1. Figure out where you stand.
If you aren’t aware of your credit score, find out now. You can access your credit report by visiting Annual Credit Report, Credit Karma, or Credit Sesame. Make sure everything on your report is accurate, because errors can happen, and they need to be corrected immediately.

2. Build your credit history.
Your credit history is a key factor in your credit score, the three-digit number that directly impacts the rate you pay on everything from mortgages to auto insurance. It’s best to build your credit history while you’re young, and the best way to start is with a credit card. If you don’t have a credit card, the system has no way to assess your creditworthiness.

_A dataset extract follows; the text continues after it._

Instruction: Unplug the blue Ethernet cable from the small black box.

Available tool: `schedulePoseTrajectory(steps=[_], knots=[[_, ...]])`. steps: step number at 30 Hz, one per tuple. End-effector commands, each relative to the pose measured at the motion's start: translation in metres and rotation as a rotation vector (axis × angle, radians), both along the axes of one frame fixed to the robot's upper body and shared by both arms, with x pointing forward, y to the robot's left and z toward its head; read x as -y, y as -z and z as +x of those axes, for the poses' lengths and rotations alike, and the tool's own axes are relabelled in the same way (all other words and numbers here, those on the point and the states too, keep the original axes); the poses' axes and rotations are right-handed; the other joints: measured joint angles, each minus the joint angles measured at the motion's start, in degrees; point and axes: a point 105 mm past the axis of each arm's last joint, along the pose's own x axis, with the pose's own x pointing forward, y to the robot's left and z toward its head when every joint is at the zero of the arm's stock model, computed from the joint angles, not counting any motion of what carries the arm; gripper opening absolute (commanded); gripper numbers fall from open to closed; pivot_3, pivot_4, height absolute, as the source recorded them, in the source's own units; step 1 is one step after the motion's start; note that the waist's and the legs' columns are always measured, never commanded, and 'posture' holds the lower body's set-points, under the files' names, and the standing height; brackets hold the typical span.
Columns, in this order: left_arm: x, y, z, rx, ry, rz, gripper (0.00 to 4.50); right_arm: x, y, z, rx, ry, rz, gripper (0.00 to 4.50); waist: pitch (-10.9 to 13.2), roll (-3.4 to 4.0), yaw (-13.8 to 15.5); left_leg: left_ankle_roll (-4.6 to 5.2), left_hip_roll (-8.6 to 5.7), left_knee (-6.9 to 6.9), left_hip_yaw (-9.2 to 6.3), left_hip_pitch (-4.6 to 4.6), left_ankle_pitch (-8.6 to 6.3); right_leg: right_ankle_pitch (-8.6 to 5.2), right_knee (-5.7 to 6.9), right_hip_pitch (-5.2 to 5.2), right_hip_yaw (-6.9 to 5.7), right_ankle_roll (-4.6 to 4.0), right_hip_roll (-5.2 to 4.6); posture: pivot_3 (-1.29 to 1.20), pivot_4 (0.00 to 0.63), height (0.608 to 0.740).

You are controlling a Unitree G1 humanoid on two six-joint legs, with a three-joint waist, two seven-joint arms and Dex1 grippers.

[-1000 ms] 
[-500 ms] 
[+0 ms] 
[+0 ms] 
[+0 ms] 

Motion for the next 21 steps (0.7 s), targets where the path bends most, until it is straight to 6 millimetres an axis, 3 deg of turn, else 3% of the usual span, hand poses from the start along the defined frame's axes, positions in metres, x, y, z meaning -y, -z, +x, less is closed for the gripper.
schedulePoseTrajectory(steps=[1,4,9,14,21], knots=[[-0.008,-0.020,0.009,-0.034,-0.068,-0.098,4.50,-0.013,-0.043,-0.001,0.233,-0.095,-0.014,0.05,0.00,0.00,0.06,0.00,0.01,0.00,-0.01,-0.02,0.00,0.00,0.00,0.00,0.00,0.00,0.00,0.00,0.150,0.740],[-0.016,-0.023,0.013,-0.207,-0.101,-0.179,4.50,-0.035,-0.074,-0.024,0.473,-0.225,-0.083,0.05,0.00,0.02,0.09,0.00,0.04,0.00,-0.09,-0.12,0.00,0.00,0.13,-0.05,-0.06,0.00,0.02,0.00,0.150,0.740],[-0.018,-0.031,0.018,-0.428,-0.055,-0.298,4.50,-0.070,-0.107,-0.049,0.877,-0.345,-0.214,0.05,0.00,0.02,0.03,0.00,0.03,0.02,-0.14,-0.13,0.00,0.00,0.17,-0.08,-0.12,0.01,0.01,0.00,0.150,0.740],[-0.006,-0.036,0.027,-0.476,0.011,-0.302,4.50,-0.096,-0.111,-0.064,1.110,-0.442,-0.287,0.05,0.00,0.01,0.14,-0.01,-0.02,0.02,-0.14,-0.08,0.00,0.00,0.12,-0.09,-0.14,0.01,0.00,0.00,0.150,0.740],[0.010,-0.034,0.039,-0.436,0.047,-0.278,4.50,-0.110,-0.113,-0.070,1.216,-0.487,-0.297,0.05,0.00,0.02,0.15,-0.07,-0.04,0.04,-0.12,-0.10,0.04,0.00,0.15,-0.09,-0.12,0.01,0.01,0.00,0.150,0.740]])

3. Research credit card options.
Thoroughly research credit card options before you decide on one. Low interest rate cards, cash back cards, gas cards, and department store cards are usually easy to acquire. If you have a damaged credit score, you might need to resort to something else. Secured credit cards work just like regular credit cards, but you have to place a security deposit with the card issuer to obtain one. They usually require $200 or more for the deposit, which becomes the credit line for the account.

4. Be responsible with your credit.
If you want to keep your credit score high, spend within your means. Don’t use more than 30% of your available credit, and pay off balances in full each month. Your payment history contributes to 35% of your credit score, so don’t fall behind.

5. Start paying off your student loans.
Student loans are taken into account as part of your credit score, since they’re a form of debt. While you might be worried about a lender seeing all of this debt, there’s no need to be concerned if you’re handling your finances properly. Just be sure you’re making your payments on time, every time.